++++ SUPPLIED MATERIAL

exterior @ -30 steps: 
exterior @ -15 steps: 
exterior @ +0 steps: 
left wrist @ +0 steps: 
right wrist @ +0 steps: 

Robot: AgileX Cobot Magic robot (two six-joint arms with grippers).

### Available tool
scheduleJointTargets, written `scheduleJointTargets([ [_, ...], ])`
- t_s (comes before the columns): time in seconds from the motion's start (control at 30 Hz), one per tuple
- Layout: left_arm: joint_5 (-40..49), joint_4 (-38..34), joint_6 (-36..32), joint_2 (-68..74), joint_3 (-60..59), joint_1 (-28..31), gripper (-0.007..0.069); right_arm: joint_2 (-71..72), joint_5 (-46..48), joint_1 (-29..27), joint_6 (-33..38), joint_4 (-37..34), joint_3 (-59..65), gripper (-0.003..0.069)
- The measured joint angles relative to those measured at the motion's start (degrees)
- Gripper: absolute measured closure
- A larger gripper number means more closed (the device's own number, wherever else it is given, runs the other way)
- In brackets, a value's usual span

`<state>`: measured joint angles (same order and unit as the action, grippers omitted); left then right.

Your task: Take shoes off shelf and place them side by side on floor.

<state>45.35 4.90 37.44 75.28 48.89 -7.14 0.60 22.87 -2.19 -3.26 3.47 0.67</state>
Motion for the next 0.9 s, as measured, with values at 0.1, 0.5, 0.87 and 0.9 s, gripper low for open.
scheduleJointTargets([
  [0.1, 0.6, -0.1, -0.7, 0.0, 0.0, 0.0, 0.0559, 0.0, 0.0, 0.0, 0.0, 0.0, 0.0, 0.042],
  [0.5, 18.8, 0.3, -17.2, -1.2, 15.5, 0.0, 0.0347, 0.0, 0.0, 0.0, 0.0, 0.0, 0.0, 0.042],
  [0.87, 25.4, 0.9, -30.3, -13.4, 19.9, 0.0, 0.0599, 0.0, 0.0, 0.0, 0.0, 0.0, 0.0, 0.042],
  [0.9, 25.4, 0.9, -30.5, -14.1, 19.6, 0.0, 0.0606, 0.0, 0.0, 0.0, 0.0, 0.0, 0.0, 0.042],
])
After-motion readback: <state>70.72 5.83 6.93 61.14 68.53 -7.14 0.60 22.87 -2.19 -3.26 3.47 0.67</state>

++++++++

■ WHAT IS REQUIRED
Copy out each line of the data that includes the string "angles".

■ OUTPUT OF THE EXERCISE
- The measured joint angles relative to those measured at the motion's start (degrees)
`<state>`: measured joint angles (same order and unit as the action, grippers omitted); left then right.

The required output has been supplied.